Bone can survive in the burial environment for millions of years and can provide direct information about individuals, during their lifetime and post mortem. However it is not currently possible to directly date bone material beyond the limits of radiocarbon dating ~50,000 years before present(BP). It was suggested by van Doorn et al., (2012), that deamidation in bone collagen may be related to thermal age. However, a number of bones investigated from the same site resulted in a large range of glutamine deamidation measurements. This thesis therefore explores in detail the potential of glutamine deadmidation as a dating tool for bones older than 50,000 yeas BP.
The work presented in this thesis investigates a number of potential causes for the observed variability. It was found that the pre-treatment of bone with HCl not only increased levels of deamidation, but also caused significant levels of swelling and breakdown of the collagen fibril structure.

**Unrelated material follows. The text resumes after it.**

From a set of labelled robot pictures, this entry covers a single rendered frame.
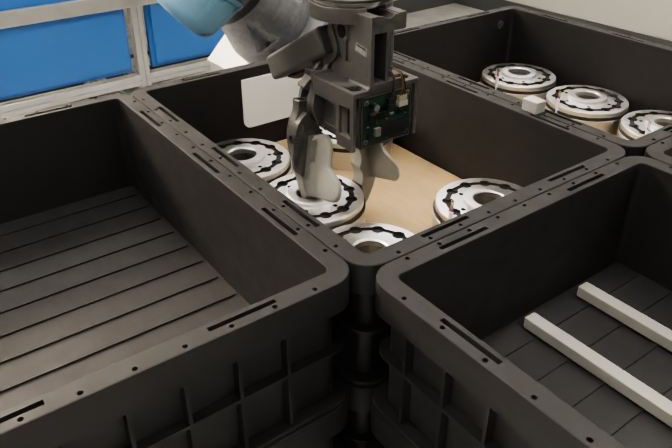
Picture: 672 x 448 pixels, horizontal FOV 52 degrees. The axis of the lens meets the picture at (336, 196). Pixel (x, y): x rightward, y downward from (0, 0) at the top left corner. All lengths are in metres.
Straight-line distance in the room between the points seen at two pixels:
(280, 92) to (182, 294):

Areas of bone exhibiting localised macroscopic degradation were shown to be correlated with an increase in the levels of glutamine deamidation. This indicates that the measurement of deamidation may be used as a method by which to investigate the preservation state of bone. The analysis of synthetic peptide mixtures, containing glutamine or glutamic acid showed that an ionisation bias occurs when using MALDI, with product peptide E consistently underestimated.
However, analysis of the same peptide mixtures using ESI showed no ionisation bias between the two peptide products and is therefore preferable for the measurement of glutamine containing peptides.
Kinetic heating experiments performed at high temperatures (80 ᵒC -140 ᵒC), have proven unsuitable for the measurement of deamidation within the buffer soluble collagen fraction. Deamidation in the buffer soluble collagen fraction was successfully measured at low temperature (65 ᵒC), and resulted in an increase in deamidation over time. However levels of deamidation in the mineral bound fraction extracted from the same bone chips heated at 65 ᵒC did not appear to undergo deamidation over time; indicating that glutamine deamidation in this fraction is slower and therefore may be suitable for the analysis of preservation of older bone from the Late Pleistocene Period. Levels of deamidation in bones analysed from nine sites ranging in age from ~ 8000 - 30,000 years BP showed a correlation with levels of glutamine deamidation and thermal age. However, using the current methodology, it is not possible to identify the age of the sites using only the measured levels of deamidation. An adapted extraction method has been suggested to further investigate the relationship between deamidation and the thermal age of bone. The work carried out in this thesis has directly contributed to the broader knowledge of how collagen degrades in bone over time, and thus has wide reaching implications within the archaeological scientific community.